> [Work to complete] Report the tally of lines in the material below that have the string "segmentation", with no other output.

━━━━━━━━━━━━━━━━━━━━

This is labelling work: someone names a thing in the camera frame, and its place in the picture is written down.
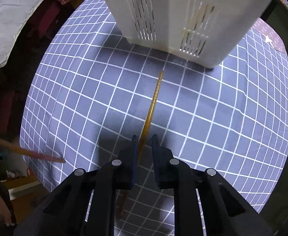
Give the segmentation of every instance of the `wooden stick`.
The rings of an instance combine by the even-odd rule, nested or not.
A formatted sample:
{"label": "wooden stick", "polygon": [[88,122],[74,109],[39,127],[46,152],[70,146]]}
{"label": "wooden stick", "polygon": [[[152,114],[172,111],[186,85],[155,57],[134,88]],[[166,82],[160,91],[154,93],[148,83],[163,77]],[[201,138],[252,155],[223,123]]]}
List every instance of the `wooden stick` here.
{"label": "wooden stick", "polygon": [[65,160],[63,158],[53,157],[50,155],[36,153],[36,152],[30,151],[30,150],[26,150],[26,149],[21,148],[18,145],[12,144],[12,143],[7,142],[3,139],[0,139],[0,146],[6,148],[8,150],[11,150],[12,152],[17,153],[17,154],[27,155],[30,157],[35,157],[38,159],[44,159],[44,160],[53,161],[53,162],[65,163]]}
{"label": "wooden stick", "polygon": [[[143,127],[143,131],[142,131],[142,135],[141,135],[141,138],[140,138],[139,143],[138,143],[137,162],[139,162],[141,159],[142,149],[146,143],[146,138],[147,138],[147,134],[149,131],[149,127],[151,126],[151,120],[152,120],[153,115],[154,115],[154,110],[155,110],[155,106],[156,106],[156,102],[157,102],[157,98],[158,98],[158,93],[159,93],[160,85],[162,83],[163,73],[164,73],[164,71],[161,71],[159,73],[159,77],[158,77],[158,81],[157,81],[156,88],[154,91],[153,99],[151,101],[151,105],[149,106],[148,113],[147,113],[146,120],[145,120],[144,127]],[[122,191],[122,196],[117,201],[118,203],[117,203],[116,214],[115,214],[117,219],[120,219],[122,216],[123,208],[125,206],[126,200],[128,199],[128,194],[129,194],[129,191],[126,191],[126,190]]]}

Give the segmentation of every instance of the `checkered tablecloth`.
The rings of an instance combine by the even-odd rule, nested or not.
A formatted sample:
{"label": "checkered tablecloth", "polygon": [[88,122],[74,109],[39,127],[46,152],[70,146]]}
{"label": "checkered tablecloth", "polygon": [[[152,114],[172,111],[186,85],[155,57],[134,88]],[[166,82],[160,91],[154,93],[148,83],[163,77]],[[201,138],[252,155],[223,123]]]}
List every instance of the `checkered tablecloth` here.
{"label": "checkered tablecloth", "polygon": [[[104,0],[85,0],[48,47],[33,79],[20,145],[48,190],[75,168],[98,169],[140,135],[164,70],[149,135],[192,168],[213,167],[259,212],[288,154],[288,59],[253,29],[213,70],[131,45]],[[173,192],[156,187],[150,143],[115,235],[174,234]]]}

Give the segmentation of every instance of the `table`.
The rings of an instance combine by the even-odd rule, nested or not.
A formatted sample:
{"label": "table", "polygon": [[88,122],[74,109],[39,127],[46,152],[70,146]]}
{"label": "table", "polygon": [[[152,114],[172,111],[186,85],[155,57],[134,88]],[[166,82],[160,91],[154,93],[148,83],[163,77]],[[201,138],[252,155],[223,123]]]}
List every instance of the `table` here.
{"label": "table", "polygon": [[[288,155],[288,58],[250,29],[213,70],[122,37],[104,0],[85,0],[48,47],[24,110],[20,145],[52,191],[94,170],[140,135],[165,70],[149,136],[192,168],[213,167],[260,212]],[[115,235],[174,234],[173,192],[154,180],[150,143]]]}

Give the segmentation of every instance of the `plastic container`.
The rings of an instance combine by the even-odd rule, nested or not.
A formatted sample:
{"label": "plastic container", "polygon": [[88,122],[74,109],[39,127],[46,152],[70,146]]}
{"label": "plastic container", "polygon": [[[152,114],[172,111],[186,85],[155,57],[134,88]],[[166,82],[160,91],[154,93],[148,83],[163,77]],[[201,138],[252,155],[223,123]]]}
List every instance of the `plastic container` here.
{"label": "plastic container", "polygon": [[130,43],[218,65],[271,0],[105,0]]}

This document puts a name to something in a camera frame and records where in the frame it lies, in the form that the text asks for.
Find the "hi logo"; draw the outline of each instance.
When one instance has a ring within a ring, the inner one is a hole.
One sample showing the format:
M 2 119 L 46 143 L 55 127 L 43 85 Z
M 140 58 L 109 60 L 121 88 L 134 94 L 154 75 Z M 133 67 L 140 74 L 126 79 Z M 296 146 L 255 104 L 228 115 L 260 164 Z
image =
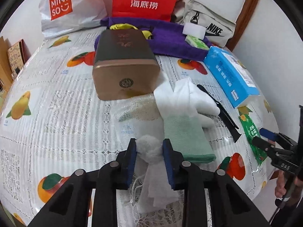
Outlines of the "hi logo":
M 57 19 L 73 11 L 72 0 L 49 0 L 51 20 Z

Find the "human hand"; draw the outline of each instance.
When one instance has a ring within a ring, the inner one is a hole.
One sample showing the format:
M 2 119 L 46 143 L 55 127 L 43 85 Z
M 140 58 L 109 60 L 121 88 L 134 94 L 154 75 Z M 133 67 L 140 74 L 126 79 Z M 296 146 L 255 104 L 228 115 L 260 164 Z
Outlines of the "human hand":
M 277 186 L 275 188 L 275 196 L 277 198 L 282 198 L 283 195 L 286 194 L 286 189 L 284 188 L 285 186 L 285 178 L 284 178 L 284 172 L 279 171 L 278 179 L 277 179 Z M 294 184 L 297 186 L 292 193 L 291 197 L 294 199 L 297 199 L 298 197 L 301 196 L 301 191 L 303 188 L 303 181 L 299 180 L 297 177 L 294 180 Z

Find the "blue gripper pad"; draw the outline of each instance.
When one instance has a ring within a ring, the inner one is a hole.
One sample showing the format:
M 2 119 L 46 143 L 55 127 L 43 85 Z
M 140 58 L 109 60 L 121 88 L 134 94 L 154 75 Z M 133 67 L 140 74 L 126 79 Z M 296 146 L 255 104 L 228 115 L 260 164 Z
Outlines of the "blue gripper pad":
M 125 160 L 127 164 L 126 167 L 124 167 L 124 169 L 127 170 L 126 183 L 128 187 L 131 185 L 132 177 L 134 175 L 134 165 L 136 163 L 136 158 L 137 158 L 136 139 L 131 138 L 125 154 Z
M 163 140 L 163 157 L 164 157 L 164 163 L 166 167 L 166 173 L 167 173 L 167 178 L 169 180 L 169 184 L 172 187 L 172 189 L 175 189 L 175 180 L 174 180 L 174 171 L 173 171 L 173 166 L 172 166 L 172 145 L 169 141 L 169 139 L 164 139 Z
M 264 128 L 260 129 L 260 135 L 266 137 L 267 139 L 269 139 L 273 142 L 276 141 L 276 137 L 277 137 L 276 133 L 271 132 L 271 131 L 269 131 L 267 129 L 264 129 Z

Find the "green snack package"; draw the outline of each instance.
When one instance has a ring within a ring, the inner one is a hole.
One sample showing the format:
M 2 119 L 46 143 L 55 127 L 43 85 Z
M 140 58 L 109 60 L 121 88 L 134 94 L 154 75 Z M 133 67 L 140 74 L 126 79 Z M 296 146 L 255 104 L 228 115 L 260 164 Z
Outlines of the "green snack package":
M 258 129 L 256 128 L 254 122 L 251 120 L 251 118 L 247 114 L 242 114 L 241 116 L 239 116 L 239 119 L 243 126 L 248 143 L 256 157 L 258 165 L 260 166 L 262 164 L 262 162 L 266 159 L 267 154 L 263 150 L 255 147 L 252 144 L 252 139 L 255 136 L 260 137 L 260 133 L 259 133 Z
M 185 41 L 190 45 L 198 49 L 209 50 L 208 46 L 199 38 L 187 35 Z

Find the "metal screw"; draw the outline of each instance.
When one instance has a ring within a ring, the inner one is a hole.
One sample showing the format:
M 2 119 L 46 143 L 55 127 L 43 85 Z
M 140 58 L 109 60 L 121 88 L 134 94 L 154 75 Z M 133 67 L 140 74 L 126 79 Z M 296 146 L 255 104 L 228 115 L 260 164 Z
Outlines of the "metal screw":
M 185 161 L 182 162 L 182 165 L 184 167 L 189 167 L 189 166 L 191 166 L 191 163 L 189 161 L 185 160 Z
M 224 175 L 225 175 L 225 171 L 222 170 L 222 169 L 218 169 L 218 170 L 217 170 L 217 174 L 218 174 L 219 176 L 224 176 Z
M 78 169 L 75 171 L 76 176 L 81 176 L 84 173 L 84 170 Z
M 112 161 L 112 162 L 110 162 L 110 164 L 109 164 L 111 167 L 117 167 L 118 165 L 119 165 L 119 162 L 117 162 L 117 161 Z

━━━━━━━━━━━━━━━━━━━━

> [Task solution] 4